>>>>>

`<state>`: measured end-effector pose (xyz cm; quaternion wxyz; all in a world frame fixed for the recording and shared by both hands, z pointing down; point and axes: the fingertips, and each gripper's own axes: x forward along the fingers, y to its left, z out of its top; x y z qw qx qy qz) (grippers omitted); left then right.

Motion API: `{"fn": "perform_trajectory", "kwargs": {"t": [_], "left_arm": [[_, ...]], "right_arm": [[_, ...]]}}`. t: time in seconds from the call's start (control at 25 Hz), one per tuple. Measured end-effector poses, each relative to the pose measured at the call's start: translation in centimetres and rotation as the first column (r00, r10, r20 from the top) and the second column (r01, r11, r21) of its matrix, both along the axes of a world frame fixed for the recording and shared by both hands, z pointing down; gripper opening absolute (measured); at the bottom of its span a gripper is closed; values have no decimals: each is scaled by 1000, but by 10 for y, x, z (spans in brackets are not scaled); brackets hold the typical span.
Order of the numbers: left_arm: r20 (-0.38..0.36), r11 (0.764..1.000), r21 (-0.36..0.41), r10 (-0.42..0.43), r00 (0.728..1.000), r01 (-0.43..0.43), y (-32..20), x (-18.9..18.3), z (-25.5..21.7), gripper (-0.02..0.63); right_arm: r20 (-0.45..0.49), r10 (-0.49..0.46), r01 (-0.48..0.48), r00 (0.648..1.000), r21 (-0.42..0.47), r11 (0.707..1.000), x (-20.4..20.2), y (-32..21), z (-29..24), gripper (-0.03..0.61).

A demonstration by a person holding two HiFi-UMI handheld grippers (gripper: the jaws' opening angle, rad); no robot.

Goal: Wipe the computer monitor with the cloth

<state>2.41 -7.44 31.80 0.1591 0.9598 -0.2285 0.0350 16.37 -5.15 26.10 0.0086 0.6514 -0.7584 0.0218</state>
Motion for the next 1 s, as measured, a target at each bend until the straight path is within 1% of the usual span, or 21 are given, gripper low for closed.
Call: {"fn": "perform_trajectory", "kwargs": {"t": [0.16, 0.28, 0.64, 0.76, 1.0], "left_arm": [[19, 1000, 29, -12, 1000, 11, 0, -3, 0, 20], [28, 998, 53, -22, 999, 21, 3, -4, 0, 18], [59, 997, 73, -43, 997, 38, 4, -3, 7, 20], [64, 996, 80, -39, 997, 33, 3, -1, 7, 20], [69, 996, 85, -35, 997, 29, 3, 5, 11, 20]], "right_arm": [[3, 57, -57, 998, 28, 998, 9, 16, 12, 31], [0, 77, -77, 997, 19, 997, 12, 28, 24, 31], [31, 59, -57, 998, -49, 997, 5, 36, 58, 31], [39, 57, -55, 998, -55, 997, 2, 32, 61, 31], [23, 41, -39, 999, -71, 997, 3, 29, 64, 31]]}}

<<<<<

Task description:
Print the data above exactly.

Your response:
`<state>`: measured end-effector pose (xyz cm; quaternion wxyz; all in a world frame fixed for the recording and shared by both hands, z pointing down; point and axes: the fingertips, and each gripper's own axes: x forward along the fingers, y to its left, z out of its top; x y z qw qx qy qz) (grippers omitted); left then right.

Motion API: `{"fn": "perform_trajectory", "kwargs": {"t": [_], "left_arm": [[_, ...]], "right_arm": [[_, ...]]}}`. t: time in seconds from the call's start (control at 25 Hz), one per tuple. Measured end-effector poses, each relative to the pose measured at the call's start: translation in centimetres and rotation as the first column (r00, r10, r20 from the top) and the second column (r01, r11, r21) of its matrix, both along the axes of a world frame fixed for the recording and shared by both hands, z pointing down; gripper opening absolute (measured); at the bottom of its span a gripper is closed; values have no decimals: each is scaled by 1000, but by 10 for y, x, z (spans in brackets are not scaled); brackets hold the typical span.
Order of the numbers: left_arm: r20 (-0.38..0.36), r11 (0.764..1.000), r21 (-0.36..0.41), r10 (-0.42..0.43), r00 (0.728..1.000), r01 (-0.43..0.43), y (-32..20), x (-18.9..18.3), z (-25.5..21.7), gripper (-0.02..0.63); right_arm: r20 (-0.45..0.49), r10 (-0.49..0.46), r01 (-0.48..0.48), r00 (0.648..1.000), r21 (-0.42..0.47), r11 (0.707..1.000), x (-20.4..20.2), y (-32..21), z (-29..24), gripper (-0.03..0.61).

A demonstration by a person holding two HiFi-UMI handheld grippers (gripper: the jaws' opening angle, rad); no robot.

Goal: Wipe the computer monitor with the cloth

<state>2.41 -7.44 31.80 0.1591 0.9598 -0.2285 0.0350 16.37 -5.15 26.10 0.0086 0.6514 -0.7584 0.0218</state>
Motion for the next 1 s, as measured, a target at each bend until the straight path is within 1% of the usual span, or 21 are given, gripper low for closed.
Call: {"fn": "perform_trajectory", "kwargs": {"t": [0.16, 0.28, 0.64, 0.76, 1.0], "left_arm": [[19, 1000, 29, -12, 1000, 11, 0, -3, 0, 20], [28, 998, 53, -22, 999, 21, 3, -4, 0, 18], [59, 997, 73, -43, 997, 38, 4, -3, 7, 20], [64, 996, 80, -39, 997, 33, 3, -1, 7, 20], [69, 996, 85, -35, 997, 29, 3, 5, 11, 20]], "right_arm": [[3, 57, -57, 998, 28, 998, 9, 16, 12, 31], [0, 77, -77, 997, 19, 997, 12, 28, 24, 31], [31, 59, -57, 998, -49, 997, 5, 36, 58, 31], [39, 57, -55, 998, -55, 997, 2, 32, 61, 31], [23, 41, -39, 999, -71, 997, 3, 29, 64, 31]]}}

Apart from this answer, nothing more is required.